• **YOUR GOAL**:
Could you filter the material and copy every line where the word "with" occurs?
_ _ _ _ _
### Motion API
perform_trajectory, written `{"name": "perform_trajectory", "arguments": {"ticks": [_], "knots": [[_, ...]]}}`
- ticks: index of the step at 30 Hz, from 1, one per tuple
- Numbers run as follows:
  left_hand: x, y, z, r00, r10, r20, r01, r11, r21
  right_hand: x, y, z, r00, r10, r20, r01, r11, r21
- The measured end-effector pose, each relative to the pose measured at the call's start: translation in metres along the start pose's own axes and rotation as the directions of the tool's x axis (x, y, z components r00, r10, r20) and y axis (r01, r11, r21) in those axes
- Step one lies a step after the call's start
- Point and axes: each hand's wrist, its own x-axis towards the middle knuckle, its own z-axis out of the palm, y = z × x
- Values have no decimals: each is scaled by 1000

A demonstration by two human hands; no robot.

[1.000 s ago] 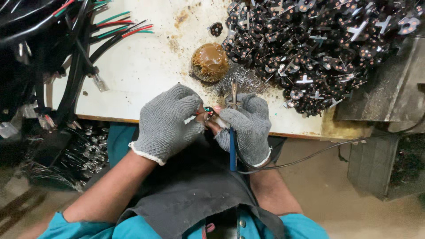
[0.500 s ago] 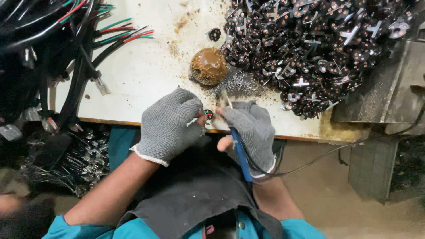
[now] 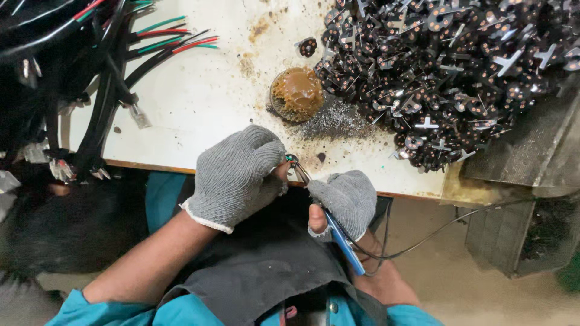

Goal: The person solders wires onto small lamp-holder components at a workbench. They hold a component in one hand and a soldering iron in the other, touch the iron to the wire terminal, and place finished components onto a large pile on the bench, repeating the cycle.

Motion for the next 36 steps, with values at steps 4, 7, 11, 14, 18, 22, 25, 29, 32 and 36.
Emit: {"name": "perform_trajectory", "arguments": {"ticks": [4, 7, 11, 14, 18, 22, 25, 29, 32, 36], "knots": [[-1, -1, 2, 1000, 0, -8, 0, 1000, -12, -1, 6, 3, 987, -117, 109, 121, 992, -30], [-1, -2, 4, 1000, 0, 8, 0, 1000, 20, -5, 12, 4, 973, -159, 165, 174, 981, -80], [-3, -1, 4, 1000, 8, 2, -8, 1000, 21, -11, 15, 7, 959, -147, 244, 160, 986, -36], [-2, 0, 3, 1000, 15, -20, -14, 999, 36, -9, 15, 10, 969, -204, 137, 215, 973, -78], [-2, 1, 6, 1000, 5, 3, -5, 993, 115, -6, 8, 8, 988, -88, 125, 102, 989, -109], [-3, 0, 7, 1000, -9, -2, 9, 992, 129, -5, 0, 5, 997, 14, -82, -11, 999, 34], [-3, 0, 7, 1000, 0, -8, 1, 993, 120, -5, -2, 3, 998, 51, -45, -50, 998, 30], [-2, 1, 7, 1000, 7, -24, -4, 994, 110, -4, -2, 1, 998, 60, 15, -60, 998, 29], [-3, -1, 6, 999, 27, -36, -24, 996, 84, -2, -2, 2, 999, 39, -7, -39, 998, 49], [-4, -3, 6, 1000, 17, -19, -16, 998, 53, -2, -1, 1, 1000, -6, -18, 7, 997, 80]]}}
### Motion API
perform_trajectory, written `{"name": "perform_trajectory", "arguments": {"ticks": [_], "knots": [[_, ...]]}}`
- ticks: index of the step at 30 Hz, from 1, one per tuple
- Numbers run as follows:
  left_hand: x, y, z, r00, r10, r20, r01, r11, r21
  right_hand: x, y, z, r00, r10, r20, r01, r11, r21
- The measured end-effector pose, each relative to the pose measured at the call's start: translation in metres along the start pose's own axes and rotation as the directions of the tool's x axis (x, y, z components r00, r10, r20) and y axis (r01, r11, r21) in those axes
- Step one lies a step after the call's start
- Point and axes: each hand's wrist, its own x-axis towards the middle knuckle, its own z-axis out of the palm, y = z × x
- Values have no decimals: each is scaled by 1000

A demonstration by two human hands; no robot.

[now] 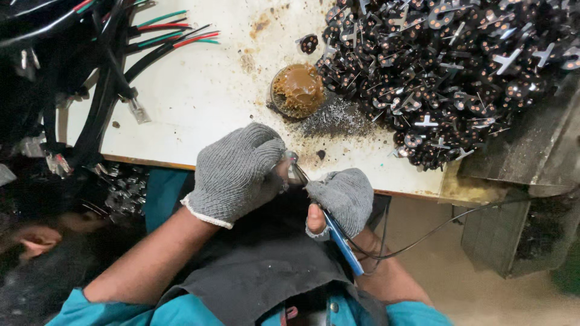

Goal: The person solders wires onto small lamp-holder components at a workbench. They hold a component in one hand and a soldering iron in the other, touch the iron to the wire terminal, and place finished components onto a large pile on the bench, repeating the cycle.

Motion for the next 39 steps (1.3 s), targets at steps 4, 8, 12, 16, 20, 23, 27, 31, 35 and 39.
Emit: {"name": "perform_trajectory", "arguments": {"ticks": [4, 8, 12, 16, 20, 23, 27, 31, 35, 39], "knots": [[0, -1, -1, 999, -18, 31, 18, 1000, -8, -3, 9, 2, 978, -175, 113, 187, 977, -105], [1, -1, -1, 999, 8, 41, -8, 1000, -15, -9, 16, 1, 969, -99, 228, 130, 983, -128], [1, -1, 0, 999, 10, 31, -10, 1000, -3, -14, 13, 2, 968, -71, 239, 115, 977, -178], [0, -1, 0, 999, 11, 30, -11, 1000, -11, -12, 10, 3, 964, -84, 252, 125, 980, -153], [1, 0, 0, 1000, 31, 6, -31, 999, -14, -7, 11, 5, 976, -108, 190, 137, 979, -149], [1, 1, 0, 1000, 18, -5, -18, 1000, -4, -9, 11, 4, 982, -153, 110, 168, 976, -137], [1, 2, 0, 1000, 12, 8, -12, 1000, 15, -12, 12, 4, 988, -126, 86, 136, 983, -127], [1, 1, 0, 1000, 23, 5, -23, 1000, 15, -8, 10, 11, 966, -121, -228, 132, 991, 35], [2, 2, 2, 999, 29, -19, -28, 999, 34, -1, -4, 9, 977, 96, -192, -119, 987, -109], [3, 4, 2, 998, 25, -58, -21, 998, 62, 5, -18, -1, 857, 482, -181, -460, 875, 148]]}}
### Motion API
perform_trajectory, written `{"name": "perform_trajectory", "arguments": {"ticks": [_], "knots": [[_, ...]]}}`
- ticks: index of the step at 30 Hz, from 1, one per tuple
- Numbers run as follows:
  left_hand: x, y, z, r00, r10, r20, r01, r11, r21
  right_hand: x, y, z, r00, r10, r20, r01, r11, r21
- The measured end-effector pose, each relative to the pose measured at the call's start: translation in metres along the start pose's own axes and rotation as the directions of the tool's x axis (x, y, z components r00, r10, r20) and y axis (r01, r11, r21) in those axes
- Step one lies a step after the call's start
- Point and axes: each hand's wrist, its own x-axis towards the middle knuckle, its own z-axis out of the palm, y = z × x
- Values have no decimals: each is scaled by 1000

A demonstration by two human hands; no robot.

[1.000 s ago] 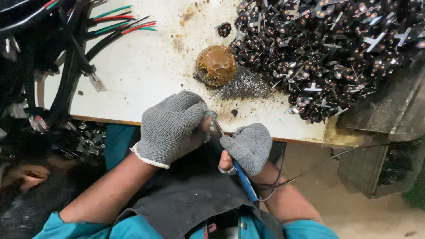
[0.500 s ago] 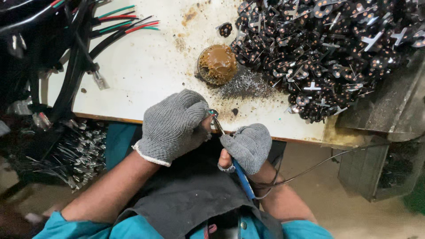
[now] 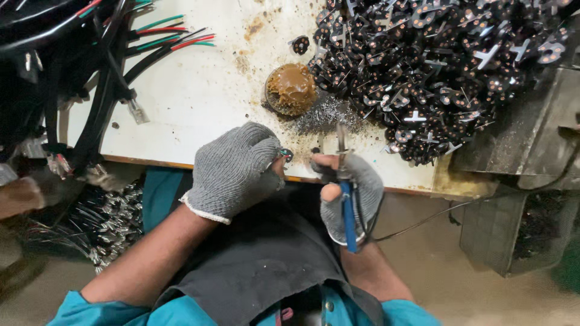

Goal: The person solders wires onto small lamp-holder components at a workbench. They hold a component in one hand and a soldering iron in the other, touch the iron to the wire terminal, and place finished components onto a large pile on the bench, repeating the cycle.

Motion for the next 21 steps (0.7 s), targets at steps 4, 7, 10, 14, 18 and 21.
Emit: {"name": "perform_trajectory", "arguments": {"ticks": [4, 7, 10, 14, 18, 21], "knots": [[0, 2, -2, 1000, 16, -11, -16, 1000, -13, 13, 4, -3, 935, 294, -199, -150, 834, 530], [1, 4, -1, 1000, 13, 10, -13, 1000, 9, 27, 14, -18, 932, 154, -328, -34, 938, 345], [3, 6, 1, 1000, 1, 32, -2, 1000, 22, 40, 21, -38, 937, -303, -175, 201, 876, -439], [2, 6, 0, 1000, 3, 19, -3, 1000, 21, 55, 26, -39, 934, -341, -109, 241, 825, -512], [2, 5, 0, 1000, 8, 4, -8, 1000, 6, 67, 30, -26, 915, -377, -146, 236, 792, -563], [2, 4, 0, 1000, 5, -7, -5, 1000, 6, 65, 32, -20, 905, -382, -187, 220, 797, -563]]}}
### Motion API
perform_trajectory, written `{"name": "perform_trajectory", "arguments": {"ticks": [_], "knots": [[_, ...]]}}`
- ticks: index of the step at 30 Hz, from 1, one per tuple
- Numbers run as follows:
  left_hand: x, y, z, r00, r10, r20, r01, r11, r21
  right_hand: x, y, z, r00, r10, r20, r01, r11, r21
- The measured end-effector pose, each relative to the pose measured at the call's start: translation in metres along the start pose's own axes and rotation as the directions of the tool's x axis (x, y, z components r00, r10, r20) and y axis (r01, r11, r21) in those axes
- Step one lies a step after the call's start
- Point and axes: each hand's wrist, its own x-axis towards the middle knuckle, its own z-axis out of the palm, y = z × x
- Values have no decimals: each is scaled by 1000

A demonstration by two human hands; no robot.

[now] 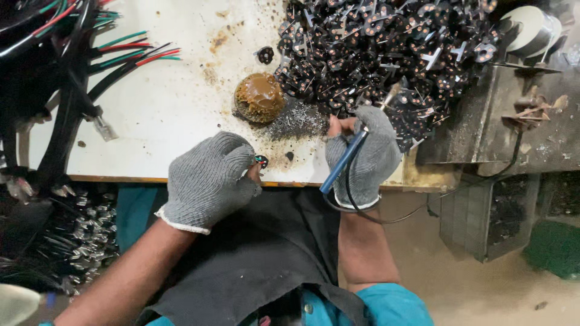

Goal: The person solders wires onto small lamp-holder components at a workbench. They hold a component in one hand and a soldering iron in the other, touch the iron to the wire terminal, and place finished components onto a large pile on the bench, repeating the cycle.

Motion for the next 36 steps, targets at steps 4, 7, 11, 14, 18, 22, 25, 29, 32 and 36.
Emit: {"name": "perform_trajectory", "arguments": {"ticks": [4, 7, 11, 14, 18, 22, 25, 29, 32, 36], "knots": [[0, -1, 0, 1000, 0, 6, 0, 1000, 0, -9, 0, 0, 999, 30, -41, -27, 997, 69], [0, 0, 1, 999, -13, 38, 13, 1000, -5, -8, 2, 0, 996, 84, 23, -84, 996, 12], [1, 0, 2, 999, -14, 47, 14, 1000, 3, -3, 2, 3, 999, -3, -35, -1, 996, -95], [0, 0, 1, 1000, -10, 13, 10, 1000, 7, -4, -1, 4, 998, 61, -7, -61, 997, -43], [0, 0, 0, 1000, 3, -8, -3, 1000, -3, -5, 0, 4, 977, 196, 88, -188, 978, -92], [1, 0, 1, 1000, 2, 22, -2, 1000, 12, -10, -11, -6, 990, 144, 8, -142, 966, 217], [1, -1, 1, 1000, 6, 9, -6, 1000, 7, -27, -39, -18, 954, 288, 81, -288, 813, 506], [0, -2, 2, 1000, -1, 15, 1, 1000, 0, -39, -51, -28, 907, 255, 335, -352, 895, 274], [-1, -1, 2, 1000, 0, 28, 0, 1000, 5, -34, -42, -21, 929, 240, 282, -354, 799, 487], [0, -1, 2, 1000, -1, 29, 1, 1000, 8, -27, -47, -20, 864, 233, 447, -389, 872, 298]]}}
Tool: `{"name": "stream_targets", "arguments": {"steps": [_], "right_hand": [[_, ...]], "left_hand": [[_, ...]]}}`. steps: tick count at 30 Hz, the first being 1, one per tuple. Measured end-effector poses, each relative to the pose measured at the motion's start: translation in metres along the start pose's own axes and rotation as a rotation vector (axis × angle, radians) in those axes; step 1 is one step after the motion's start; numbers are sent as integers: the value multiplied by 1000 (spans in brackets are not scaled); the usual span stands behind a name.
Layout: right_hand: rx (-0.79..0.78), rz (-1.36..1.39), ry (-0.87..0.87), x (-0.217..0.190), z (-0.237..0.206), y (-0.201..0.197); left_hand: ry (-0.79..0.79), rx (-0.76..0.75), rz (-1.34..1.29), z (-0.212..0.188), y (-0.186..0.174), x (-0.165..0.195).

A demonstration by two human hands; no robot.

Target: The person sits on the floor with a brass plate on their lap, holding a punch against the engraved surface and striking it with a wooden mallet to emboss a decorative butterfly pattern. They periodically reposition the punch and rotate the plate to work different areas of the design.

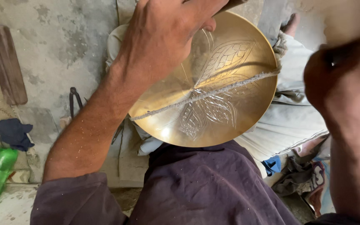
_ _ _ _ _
• **SOLUTION TO THE PROBLEM**:
Motion for the next 36 steps, with values at steps 4, 7, 11, 14, 18, 22, 25, 29, 32 and 36.
Target: The person sits on the floor with a brass plate on their lap, holding a punch against the engraved surface and striking it with a wooden mallet to emboss a decorative butterfly pattern. They periodically reposition the punch and rotate the plate to work different areas of the design.

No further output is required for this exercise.